In the last fifty years, there is still little work to have addressed
this intersection between the movements. While Steven Earnshaw’s The
Pub in Literature has significantly opened discussion for the role of
London pubs in literature, and many scholars of Chartism have actively
acknowledged the role of the public house as a forum for debate and
education within working class history, as of yet scholarship is
lacking on the Temperance movement as a reactionary response to
criticisms of Chartism, resulting in discord within the Chartist
movement as a whole.
In order to address this, I will track the development of Temperance
Chartism as a response to wider criticism of the Chartist movement. By
examining narratives published in widely read Temperance, Chartist,
and Non-Chartist periodicals; comparing the treatment of the
public-house in each with regards to working class drinkers’

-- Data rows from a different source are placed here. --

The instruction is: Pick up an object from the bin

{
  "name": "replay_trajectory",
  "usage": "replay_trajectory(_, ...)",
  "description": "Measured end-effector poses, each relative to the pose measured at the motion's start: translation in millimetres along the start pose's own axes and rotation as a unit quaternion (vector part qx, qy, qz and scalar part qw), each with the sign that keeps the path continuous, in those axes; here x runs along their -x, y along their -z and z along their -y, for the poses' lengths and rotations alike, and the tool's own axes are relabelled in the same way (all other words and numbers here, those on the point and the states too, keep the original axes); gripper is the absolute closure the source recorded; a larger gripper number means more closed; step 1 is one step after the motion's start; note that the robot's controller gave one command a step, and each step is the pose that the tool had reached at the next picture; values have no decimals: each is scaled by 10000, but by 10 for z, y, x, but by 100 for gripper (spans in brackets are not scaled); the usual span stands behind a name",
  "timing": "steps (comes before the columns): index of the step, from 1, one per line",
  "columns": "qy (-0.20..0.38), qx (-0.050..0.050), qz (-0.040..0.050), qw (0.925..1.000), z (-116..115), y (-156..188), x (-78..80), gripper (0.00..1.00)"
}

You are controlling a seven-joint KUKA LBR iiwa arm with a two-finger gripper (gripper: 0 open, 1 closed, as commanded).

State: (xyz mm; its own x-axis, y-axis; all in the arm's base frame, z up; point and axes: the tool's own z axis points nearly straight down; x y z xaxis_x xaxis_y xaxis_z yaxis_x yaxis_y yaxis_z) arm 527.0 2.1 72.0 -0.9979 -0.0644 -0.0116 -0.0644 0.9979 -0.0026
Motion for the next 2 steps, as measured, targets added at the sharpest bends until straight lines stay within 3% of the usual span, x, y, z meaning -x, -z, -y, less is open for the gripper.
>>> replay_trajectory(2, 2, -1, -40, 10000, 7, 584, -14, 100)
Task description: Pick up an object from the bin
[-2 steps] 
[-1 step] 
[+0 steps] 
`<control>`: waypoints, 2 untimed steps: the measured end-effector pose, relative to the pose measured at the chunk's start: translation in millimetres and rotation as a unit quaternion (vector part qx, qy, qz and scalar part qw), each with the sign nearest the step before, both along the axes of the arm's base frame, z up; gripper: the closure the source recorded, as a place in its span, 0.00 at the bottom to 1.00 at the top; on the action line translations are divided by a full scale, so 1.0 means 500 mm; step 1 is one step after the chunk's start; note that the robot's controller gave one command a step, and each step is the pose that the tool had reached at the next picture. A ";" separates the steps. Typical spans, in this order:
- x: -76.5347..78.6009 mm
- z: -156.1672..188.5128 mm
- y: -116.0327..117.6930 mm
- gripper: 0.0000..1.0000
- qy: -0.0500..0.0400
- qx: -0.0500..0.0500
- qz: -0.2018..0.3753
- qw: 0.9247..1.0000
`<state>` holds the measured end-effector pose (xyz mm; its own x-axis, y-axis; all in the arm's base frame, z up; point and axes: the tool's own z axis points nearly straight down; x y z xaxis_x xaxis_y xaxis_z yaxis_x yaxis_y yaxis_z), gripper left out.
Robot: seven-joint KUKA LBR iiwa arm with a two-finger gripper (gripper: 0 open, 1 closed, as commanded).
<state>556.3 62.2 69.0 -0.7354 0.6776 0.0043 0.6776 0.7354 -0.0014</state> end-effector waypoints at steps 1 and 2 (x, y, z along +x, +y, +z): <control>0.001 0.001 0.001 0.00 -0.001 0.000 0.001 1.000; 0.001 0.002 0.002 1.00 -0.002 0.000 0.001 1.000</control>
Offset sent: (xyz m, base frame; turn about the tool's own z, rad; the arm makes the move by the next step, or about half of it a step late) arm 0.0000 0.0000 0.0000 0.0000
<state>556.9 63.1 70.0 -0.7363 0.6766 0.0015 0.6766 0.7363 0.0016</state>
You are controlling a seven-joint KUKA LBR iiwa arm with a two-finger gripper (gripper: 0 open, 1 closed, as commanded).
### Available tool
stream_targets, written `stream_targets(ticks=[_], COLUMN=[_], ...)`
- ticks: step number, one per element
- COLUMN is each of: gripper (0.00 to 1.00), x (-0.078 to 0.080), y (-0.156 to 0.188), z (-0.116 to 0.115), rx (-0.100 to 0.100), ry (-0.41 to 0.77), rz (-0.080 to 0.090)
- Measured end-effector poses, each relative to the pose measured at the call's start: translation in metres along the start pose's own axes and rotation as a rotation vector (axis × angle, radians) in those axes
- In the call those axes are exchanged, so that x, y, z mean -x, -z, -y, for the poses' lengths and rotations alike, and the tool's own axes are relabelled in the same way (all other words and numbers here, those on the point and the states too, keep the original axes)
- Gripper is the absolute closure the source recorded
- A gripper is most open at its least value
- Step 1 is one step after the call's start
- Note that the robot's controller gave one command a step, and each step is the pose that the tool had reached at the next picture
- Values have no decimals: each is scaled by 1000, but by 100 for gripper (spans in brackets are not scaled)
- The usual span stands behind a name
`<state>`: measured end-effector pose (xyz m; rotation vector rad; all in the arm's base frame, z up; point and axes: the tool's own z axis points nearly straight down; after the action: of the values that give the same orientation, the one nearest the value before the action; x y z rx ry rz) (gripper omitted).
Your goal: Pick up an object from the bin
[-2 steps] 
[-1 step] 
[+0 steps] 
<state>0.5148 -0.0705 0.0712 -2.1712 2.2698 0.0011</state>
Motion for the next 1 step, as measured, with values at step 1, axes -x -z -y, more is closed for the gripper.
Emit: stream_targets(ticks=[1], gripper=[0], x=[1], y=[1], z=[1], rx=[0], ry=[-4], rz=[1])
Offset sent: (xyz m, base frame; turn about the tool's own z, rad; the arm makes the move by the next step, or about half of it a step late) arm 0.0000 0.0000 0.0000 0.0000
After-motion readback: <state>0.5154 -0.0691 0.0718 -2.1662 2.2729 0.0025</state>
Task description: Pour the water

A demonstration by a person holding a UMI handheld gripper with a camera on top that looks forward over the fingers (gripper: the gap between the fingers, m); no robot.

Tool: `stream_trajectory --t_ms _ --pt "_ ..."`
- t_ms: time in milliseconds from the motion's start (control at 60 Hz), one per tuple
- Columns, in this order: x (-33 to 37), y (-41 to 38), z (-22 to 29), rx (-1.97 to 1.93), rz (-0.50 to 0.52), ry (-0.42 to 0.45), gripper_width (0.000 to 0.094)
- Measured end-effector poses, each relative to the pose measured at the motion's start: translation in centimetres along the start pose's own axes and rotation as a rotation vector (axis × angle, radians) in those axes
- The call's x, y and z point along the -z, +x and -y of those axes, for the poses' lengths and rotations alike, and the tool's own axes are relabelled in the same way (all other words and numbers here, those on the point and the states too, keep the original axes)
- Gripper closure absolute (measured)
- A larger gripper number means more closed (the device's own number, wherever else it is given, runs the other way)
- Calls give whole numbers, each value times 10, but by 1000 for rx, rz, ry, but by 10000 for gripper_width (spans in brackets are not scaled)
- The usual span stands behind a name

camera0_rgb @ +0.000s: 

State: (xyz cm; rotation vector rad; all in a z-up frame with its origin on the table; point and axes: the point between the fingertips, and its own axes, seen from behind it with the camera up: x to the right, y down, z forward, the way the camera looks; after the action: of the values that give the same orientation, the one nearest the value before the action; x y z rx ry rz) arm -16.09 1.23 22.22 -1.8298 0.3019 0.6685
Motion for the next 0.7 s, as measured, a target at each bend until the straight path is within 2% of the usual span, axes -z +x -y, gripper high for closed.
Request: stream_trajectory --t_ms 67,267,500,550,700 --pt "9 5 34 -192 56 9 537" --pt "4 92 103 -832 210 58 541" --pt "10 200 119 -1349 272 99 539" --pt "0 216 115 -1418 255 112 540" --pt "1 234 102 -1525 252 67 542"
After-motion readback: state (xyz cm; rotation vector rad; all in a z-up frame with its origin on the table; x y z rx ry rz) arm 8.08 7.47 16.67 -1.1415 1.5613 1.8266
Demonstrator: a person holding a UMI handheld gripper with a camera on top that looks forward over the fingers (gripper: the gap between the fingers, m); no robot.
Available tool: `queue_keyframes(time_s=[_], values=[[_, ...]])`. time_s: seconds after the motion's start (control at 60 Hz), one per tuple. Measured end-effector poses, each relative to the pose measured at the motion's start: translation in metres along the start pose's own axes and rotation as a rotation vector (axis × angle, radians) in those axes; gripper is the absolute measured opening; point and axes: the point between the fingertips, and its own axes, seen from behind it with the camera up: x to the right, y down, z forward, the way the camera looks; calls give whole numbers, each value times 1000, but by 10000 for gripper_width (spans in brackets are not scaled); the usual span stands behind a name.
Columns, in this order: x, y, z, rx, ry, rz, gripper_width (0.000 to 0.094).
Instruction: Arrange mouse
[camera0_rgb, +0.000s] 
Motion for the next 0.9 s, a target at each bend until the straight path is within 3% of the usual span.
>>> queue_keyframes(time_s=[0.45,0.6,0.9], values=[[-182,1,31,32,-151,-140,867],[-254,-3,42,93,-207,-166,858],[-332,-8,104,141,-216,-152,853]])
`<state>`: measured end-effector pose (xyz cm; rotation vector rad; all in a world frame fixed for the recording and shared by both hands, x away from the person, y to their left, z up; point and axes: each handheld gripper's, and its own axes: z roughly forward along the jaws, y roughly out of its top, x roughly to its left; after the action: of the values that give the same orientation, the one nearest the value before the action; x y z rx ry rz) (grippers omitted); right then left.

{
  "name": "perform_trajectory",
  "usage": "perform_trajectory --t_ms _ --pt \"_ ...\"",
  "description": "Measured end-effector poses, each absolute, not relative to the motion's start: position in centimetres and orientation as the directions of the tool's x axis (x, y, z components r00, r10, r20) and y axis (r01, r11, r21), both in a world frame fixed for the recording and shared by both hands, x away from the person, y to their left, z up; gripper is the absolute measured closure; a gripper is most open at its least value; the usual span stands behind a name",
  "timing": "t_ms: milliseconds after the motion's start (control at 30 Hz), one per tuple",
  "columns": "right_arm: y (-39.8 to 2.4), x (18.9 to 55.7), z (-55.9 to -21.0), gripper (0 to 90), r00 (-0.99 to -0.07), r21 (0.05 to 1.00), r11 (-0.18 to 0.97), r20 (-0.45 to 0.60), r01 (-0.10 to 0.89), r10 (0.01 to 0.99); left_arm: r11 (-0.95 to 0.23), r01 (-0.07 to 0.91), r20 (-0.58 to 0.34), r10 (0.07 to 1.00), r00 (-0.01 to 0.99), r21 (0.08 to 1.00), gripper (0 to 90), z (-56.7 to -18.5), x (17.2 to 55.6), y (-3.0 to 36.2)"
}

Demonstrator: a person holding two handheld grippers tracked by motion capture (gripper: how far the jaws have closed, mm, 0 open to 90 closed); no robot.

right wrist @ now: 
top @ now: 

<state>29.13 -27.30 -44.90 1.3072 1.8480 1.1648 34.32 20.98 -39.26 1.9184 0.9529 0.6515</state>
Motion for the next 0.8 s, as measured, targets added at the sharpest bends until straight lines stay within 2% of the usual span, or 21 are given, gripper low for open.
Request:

education, moral virtue, and rights. Through this, I will be able to
look for trends to consider the role of inter-movement readership in
informing the demands of Chartist and Temperance movements, as well as
their intersection and its possible contributions to the failure of
the 1848 Chartist petition. I will argue that in actively dismissing
the public house as a place of sin, Temperance Chartists contributed
to a discord within the Chartist movement by rejecting the cornerstone
of public working class culture, discussion, and debate; that the
creation and proliferation of these ideas was due to the expanding
literacy of the time.
Both Chartist and Temperance literatures called for social reforms
regarding the education of working class children and adults, as well
as claiming the rights of working class people to a healthy and stable
quality of life; and the publishing of newspapers, periodicals, and
pamphlets on both regional and national scales served as material
evidence of their demands.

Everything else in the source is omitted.